• [Problem statement]
Once you find the line with "Return points on the green" in the data below, transcribe exactly each line from there to the line with "10.7 s pass", inclusive, and nothing else. Drop the pictures.
□ □ □ □ □ □ □
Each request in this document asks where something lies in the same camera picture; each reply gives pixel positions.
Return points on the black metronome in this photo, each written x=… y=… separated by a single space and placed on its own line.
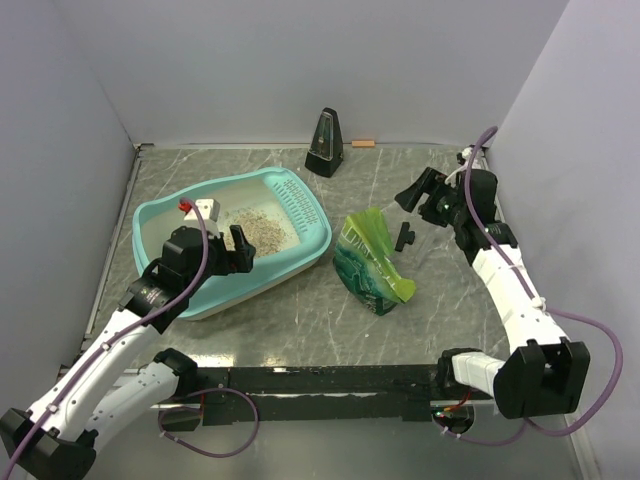
x=326 y=151

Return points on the small orange block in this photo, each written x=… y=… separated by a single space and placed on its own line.
x=363 y=143

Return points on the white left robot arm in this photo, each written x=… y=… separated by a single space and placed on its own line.
x=59 y=435

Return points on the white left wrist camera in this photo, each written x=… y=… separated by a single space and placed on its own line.
x=208 y=209

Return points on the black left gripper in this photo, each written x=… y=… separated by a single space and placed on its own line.
x=232 y=261

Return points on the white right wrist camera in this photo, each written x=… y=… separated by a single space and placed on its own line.
x=463 y=157

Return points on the teal litter box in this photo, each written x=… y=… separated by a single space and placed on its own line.
x=276 y=191

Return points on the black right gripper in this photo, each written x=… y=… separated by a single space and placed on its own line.
x=426 y=183

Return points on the green litter bag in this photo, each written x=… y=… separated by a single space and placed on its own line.
x=362 y=260

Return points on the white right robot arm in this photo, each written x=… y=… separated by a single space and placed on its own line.
x=545 y=371

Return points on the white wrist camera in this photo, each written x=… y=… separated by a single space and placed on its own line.
x=208 y=209
x=463 y=157

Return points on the cat litter pile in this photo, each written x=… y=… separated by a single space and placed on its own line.
x=265 y=234

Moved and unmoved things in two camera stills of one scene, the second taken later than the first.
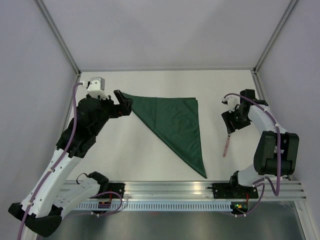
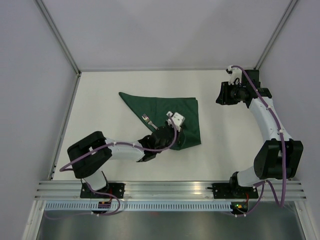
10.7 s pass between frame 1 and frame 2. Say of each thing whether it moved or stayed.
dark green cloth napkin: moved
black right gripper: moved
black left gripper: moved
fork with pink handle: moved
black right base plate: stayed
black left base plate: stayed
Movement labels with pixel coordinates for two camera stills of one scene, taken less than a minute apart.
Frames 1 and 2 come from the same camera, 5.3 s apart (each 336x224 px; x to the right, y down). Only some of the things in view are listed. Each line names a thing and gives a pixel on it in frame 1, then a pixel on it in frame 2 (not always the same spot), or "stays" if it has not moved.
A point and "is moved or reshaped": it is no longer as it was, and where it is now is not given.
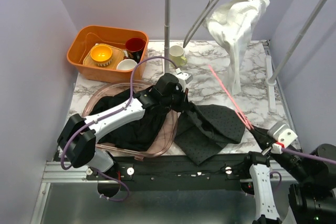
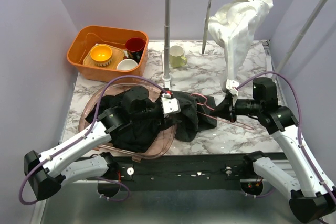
□ □ □ □ □ □ □
• [Result below]
Return points on the green litter bag in this photo, each written x=… y=… separated by a single space and placed on its own line.
x=362 y=260

Return points on the white right robot arm in this photo, each written x=… y=… separated by a single space and placed on its own line.
x=545 y=371

Return points on the white wrist camera in this photo, each written x=… y=… separated by a single space and placed on its own line.
x=208 y=209
x=463 y=157

Return points on the cat litter pile in this photo, each written x=… y=… separated by a single space and placed on its own line.
x=265 y=234

Moved and unmoved things in two camera stills of one scene, the second taken later than the first.
10.7 s pass between frame 1 and frame 2. Say of each thing whether it moved or stayed.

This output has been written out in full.